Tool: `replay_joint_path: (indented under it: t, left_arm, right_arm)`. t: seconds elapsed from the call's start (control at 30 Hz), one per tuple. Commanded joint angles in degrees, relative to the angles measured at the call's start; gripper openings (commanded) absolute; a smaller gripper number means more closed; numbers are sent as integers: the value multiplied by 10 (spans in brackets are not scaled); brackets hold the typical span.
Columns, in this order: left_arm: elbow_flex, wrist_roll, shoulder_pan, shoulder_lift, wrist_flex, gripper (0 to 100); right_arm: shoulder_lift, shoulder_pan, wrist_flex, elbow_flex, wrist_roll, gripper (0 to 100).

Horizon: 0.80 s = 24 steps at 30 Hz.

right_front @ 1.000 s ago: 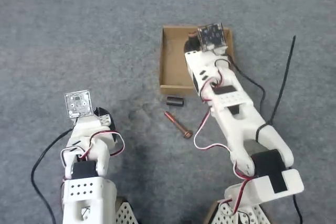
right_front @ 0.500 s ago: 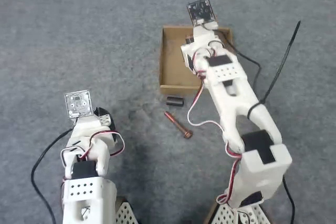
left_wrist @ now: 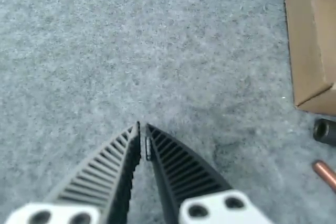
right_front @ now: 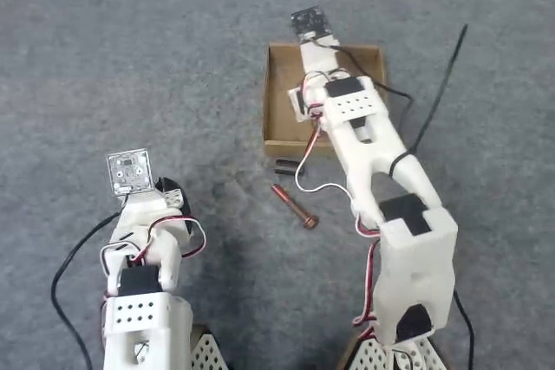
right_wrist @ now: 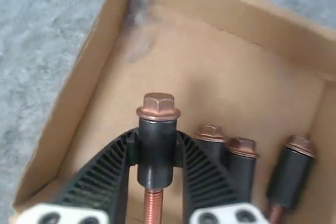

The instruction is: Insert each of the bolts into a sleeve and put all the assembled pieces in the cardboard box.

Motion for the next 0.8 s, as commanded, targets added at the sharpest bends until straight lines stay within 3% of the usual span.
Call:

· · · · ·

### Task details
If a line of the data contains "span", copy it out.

### Final answer
Tool: `replay_joint_path: (indented under it: t, left_arm, right_arm)`. t: seconds elapsed from the call's start (control at 30 Hz), one per tuple. Commanded joint angles in degrees, relative to the angles measured at the call's start; gripper openings (commanded) absolute; a smaller gripper number means more closed; numbers are sent as integers: the value multiplied by 10 (spans in brackets are not scaled); brackets hold the typical span.
Motion for the next 0.8 s, as commanded, targets added at the sharpest bends until straight lines stay within 3% of the usual span.

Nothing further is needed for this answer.